One recognizes immediately Schnabel in Beethoven, Fisher in Bach,
Cortot in Chopin, or Segovia in just about anything written for
guitar. As the century progressed performance practice evolved to
where the "text" -- the music -- became paramount. The ideal was to
reveal the composer's intent rather than putting one's own stamp on
the notes -- the performer as conduit per se rather than co-composer.
Personal style played a major role in the early years of the
cliometrics revolution. Hand a cliometrician an unpublished essay by
Robert Fogel or Stanley Engerman, and I am quite sure she could
identify the author after reading the first couple of paragraphs (if
not the first couple of sentences). No one can possibly mistake a
book by Doug North for a book by Peter Temin or an essay by Paul
David for one by Lance Davis or Jeffrey Williamson. To some extent
this is because personal style mattered at the time in economics
generally -- think Milton Friedman or Robert Solow. But mostly it
mattered, I think, because these cliometricians were on a mission.
Men and women on a mission put their personalities up front, because
they are trying to shake up the status quo.

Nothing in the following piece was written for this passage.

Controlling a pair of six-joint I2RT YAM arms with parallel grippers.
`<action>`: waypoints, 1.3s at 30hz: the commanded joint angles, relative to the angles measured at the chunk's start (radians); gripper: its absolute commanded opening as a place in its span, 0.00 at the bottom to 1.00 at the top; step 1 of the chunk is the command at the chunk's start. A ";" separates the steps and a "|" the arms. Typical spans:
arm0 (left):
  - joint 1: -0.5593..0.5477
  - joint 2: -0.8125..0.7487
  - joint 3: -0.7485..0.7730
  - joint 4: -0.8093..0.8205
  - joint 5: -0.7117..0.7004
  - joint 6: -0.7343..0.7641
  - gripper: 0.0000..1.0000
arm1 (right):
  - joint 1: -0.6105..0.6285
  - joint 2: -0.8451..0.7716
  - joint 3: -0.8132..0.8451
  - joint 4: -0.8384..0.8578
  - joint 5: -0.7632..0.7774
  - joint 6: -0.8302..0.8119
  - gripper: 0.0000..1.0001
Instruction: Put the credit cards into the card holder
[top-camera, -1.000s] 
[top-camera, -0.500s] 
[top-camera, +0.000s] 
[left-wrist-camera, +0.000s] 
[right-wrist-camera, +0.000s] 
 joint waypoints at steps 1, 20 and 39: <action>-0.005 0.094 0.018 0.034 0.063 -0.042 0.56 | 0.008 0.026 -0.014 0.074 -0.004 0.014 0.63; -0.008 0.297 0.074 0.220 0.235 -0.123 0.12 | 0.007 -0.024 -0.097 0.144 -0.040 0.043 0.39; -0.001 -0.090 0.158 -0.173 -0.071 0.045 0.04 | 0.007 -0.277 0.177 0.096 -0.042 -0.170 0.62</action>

So it is with Stanley Lebergott. Indeed, of all the personalities who
figured in the transformation of economic history from a sub-field of
economics (I am tempted to write "intellectual backwater") that
eschewed advances in economic theory and econometrics to one that
embraced them (I am tempted to write "for better and for worse"),
Lebergott's style was perhaps the most personal. In re-reading
Lebergott's most famous book -- his _Manpower in Economic Growth: The
American Record since 1800_ (1964) -- one sees that style front and
center on nearly every page, as well as the conflicting emotions as
its author tried, not always successfully, to marry the anecdotal and
archival snippets beloved by historians with the methods of
economics. _Manpower_ was (and is) substantively important for two
reasons. First, prior to _Manpower_, the "economic history of labor"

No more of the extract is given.